WORK ORDER:
The answer should be a number alone: the count of lines in the listing below that include "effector".

COLLECTED DATA:
Content starts
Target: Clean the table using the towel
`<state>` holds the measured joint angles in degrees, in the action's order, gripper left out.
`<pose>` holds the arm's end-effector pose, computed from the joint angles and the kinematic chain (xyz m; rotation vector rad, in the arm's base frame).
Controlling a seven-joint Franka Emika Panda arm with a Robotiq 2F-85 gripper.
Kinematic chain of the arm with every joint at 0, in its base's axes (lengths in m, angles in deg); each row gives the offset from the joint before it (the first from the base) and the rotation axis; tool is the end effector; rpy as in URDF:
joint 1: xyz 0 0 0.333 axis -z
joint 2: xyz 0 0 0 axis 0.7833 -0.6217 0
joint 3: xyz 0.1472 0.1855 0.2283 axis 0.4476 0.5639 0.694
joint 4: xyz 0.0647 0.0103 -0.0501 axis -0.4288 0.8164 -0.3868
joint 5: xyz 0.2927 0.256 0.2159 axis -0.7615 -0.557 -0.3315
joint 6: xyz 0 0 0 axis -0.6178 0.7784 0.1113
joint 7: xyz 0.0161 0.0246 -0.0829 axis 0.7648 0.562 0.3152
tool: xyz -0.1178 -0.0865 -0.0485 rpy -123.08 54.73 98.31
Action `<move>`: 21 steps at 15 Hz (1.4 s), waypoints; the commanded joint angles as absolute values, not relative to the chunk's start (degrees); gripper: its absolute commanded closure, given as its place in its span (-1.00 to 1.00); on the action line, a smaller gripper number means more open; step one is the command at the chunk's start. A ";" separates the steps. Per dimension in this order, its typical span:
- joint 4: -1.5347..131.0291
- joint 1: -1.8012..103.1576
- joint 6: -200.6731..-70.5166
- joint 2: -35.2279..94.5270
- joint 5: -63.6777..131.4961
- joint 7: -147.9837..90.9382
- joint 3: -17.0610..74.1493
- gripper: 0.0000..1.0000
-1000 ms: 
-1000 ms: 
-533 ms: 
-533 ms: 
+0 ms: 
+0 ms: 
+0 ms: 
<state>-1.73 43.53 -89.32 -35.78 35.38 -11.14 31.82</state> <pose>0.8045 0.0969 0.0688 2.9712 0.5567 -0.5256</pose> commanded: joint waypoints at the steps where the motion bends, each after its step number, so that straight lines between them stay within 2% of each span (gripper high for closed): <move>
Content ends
SOLVED PROBLEM:
2